The SD card is probably the most common memory card on the market. SD (Secure Digital) is a memory card format developed by the SD Association (SDA) for use in portable devices. The cards are useful accessories to all kinds of devices such as digital cameras, laptops, smartphones, and tablets.
But not all SD cards look the same, in fact, there are many capacities, speed classes, and physical sizes. Depending on the device, an SD card also varies from being the primary storage area to being a way to increase storage or just making it mobile.
In other words, there are several things to keep in mind when picking out the right SD card for your device. But don’t worry, we can help.
First of all, you should check what physical size of SD card your device is compatible with. The range includes Standard SD cards, miniSD cards, and microSD cards, which all are explained below.
- Standard SD cards – These are the largest cards (32 mm x 24 mm x 2.1 mm) and weigh about two grams. This size is often used in today’s digital cameras. You can recognize the standard SD card via the cut on the top right corner.

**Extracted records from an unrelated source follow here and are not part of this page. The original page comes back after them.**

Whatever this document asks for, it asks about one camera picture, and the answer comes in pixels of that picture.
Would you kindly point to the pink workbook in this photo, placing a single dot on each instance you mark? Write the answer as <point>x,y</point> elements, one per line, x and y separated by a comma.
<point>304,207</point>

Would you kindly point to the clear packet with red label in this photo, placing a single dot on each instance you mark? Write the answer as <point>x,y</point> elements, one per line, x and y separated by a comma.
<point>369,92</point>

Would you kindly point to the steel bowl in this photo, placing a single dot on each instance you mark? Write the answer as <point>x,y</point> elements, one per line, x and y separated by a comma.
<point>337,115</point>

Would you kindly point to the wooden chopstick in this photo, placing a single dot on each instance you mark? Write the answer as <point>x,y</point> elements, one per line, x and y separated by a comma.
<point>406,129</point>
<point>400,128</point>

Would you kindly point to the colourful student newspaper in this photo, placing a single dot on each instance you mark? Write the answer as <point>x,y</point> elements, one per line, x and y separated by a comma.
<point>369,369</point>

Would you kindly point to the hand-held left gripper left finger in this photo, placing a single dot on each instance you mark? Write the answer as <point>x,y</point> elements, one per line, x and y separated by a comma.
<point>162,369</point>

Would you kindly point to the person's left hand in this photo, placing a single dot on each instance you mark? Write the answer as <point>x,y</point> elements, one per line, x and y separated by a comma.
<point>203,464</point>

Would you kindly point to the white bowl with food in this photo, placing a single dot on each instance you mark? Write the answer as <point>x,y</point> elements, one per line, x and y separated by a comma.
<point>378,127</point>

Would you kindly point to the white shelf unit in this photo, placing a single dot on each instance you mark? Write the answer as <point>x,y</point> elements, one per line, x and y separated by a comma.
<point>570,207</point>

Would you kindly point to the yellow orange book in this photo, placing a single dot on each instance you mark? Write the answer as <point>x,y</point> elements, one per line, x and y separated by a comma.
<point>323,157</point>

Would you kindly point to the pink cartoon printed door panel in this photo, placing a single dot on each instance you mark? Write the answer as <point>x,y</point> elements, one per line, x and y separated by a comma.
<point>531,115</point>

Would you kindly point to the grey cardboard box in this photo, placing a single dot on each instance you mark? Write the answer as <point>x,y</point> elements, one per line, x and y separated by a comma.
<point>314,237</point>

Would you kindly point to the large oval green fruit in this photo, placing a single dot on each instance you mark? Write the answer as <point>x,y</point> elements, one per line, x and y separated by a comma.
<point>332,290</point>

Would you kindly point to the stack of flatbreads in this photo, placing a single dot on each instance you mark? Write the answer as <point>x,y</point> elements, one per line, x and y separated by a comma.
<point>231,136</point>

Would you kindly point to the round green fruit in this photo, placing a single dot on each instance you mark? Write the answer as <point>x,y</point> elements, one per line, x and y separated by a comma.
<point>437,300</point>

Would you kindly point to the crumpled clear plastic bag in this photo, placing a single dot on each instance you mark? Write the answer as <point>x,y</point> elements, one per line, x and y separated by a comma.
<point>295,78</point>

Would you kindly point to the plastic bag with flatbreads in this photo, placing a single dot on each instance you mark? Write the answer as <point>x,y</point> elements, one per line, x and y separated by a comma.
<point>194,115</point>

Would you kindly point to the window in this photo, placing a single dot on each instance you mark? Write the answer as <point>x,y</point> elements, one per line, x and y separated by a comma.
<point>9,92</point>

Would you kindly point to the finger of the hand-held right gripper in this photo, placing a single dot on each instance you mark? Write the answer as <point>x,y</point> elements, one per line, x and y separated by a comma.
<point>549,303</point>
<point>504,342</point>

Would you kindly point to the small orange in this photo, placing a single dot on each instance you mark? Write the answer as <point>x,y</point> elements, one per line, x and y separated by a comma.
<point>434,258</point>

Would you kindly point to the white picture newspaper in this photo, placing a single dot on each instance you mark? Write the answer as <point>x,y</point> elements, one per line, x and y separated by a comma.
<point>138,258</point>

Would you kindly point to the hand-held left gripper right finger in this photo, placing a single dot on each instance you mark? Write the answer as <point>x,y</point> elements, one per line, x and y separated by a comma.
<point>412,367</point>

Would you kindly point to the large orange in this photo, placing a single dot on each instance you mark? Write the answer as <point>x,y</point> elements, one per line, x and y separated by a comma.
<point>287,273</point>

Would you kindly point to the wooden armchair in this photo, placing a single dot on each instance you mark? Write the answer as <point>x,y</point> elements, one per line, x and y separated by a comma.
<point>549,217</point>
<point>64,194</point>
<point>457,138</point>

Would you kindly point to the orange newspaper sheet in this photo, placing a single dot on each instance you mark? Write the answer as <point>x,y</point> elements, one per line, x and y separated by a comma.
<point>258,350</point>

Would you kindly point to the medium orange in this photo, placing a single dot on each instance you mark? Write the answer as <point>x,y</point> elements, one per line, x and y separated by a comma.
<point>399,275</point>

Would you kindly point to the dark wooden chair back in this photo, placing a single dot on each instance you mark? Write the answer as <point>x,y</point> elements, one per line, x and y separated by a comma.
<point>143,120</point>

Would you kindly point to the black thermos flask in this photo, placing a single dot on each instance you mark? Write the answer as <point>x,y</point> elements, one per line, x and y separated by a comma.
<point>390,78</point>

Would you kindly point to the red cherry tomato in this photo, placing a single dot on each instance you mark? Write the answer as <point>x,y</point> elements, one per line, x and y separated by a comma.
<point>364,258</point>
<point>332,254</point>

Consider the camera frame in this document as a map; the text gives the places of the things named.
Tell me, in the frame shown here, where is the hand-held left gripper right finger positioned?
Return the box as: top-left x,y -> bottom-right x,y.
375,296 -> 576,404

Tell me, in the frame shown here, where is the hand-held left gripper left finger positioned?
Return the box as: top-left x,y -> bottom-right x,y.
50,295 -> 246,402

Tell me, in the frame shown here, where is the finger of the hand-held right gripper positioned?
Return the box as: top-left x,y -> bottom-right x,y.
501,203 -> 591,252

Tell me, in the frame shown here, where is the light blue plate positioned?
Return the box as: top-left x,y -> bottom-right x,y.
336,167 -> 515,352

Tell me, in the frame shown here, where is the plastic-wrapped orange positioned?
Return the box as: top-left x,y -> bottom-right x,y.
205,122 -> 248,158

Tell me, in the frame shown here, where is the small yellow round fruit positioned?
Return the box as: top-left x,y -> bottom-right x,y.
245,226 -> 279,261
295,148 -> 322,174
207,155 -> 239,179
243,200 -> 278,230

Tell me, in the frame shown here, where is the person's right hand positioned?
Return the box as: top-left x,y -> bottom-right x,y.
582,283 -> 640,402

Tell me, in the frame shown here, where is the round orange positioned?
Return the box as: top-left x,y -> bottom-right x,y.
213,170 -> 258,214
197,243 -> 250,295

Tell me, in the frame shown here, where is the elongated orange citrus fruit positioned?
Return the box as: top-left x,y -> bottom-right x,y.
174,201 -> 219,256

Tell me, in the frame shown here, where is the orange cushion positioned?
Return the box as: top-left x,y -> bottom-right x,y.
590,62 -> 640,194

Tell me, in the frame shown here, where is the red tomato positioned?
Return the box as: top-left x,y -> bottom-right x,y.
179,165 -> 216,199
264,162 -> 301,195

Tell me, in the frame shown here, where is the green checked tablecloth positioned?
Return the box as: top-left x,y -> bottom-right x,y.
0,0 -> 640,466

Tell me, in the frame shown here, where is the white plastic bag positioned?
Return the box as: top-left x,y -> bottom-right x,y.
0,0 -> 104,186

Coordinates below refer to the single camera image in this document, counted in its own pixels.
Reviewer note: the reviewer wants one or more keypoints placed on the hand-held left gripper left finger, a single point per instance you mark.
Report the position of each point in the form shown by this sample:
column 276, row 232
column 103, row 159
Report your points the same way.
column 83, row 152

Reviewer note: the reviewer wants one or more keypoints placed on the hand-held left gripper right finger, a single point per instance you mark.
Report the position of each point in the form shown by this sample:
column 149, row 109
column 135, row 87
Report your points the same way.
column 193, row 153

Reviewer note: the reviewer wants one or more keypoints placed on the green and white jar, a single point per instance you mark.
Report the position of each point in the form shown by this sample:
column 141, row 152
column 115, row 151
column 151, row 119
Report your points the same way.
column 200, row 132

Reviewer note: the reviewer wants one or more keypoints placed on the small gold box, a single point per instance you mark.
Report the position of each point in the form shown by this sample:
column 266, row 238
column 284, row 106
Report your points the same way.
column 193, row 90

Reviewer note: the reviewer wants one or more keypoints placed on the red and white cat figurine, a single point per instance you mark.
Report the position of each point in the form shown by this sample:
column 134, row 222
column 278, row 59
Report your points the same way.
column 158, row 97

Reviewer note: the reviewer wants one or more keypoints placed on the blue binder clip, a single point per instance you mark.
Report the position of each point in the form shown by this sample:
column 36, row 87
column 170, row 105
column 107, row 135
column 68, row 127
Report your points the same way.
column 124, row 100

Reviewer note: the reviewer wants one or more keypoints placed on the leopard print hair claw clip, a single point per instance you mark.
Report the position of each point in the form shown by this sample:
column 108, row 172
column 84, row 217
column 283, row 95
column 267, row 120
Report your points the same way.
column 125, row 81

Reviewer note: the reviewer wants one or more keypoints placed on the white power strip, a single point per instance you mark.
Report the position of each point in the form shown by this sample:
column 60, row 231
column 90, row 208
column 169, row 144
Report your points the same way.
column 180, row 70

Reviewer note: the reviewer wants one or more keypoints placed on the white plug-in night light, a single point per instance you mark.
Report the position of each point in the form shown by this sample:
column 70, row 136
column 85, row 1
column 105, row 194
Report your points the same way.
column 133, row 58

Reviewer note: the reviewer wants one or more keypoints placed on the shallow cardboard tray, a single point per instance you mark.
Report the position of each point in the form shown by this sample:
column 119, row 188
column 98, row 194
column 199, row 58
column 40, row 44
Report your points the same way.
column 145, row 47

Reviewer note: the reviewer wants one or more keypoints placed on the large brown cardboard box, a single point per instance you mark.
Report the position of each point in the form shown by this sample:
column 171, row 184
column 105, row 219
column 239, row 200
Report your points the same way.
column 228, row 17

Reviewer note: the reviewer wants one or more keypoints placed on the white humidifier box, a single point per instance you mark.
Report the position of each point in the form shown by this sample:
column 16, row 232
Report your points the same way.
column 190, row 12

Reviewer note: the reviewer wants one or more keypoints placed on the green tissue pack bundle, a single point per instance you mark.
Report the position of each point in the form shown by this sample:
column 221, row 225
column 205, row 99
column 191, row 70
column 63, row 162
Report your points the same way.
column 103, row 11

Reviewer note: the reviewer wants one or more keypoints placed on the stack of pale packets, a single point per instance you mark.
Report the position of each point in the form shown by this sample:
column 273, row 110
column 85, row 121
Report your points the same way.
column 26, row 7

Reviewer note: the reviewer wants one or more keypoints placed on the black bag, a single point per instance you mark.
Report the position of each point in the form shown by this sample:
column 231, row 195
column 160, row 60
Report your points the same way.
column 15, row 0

- miniSD cards – The miniSD cards are smaller than the standard ones (21.5 mm x 20 mm x 1.4 mm) and weigh 0.8 g. This type was designed to be used in smaller mobile phones, but nowadays it has largely been replaced by an even smaller card size.
- microSD cards – The microSD card (15 mm x 11 mm x 1 mm) weighs just 0.25 g. Most mobile phones with a memory card slot support this size. You’ll also often find it in tablets and smaller action cameras.
What kind of physical SD card size your device is compatible with should be explained in the device’s product specifications. However, if you use a microSD card they often come with a standard SD card adapter. For example, it makes it a lot easier to use your memory card together in laptops since they mainly support the standard SD card size.
Just as all other storage media the SD Cards have a broad variety regarding the amount of storage. There are three different capacity types deciding which range of storage your SD card can handle.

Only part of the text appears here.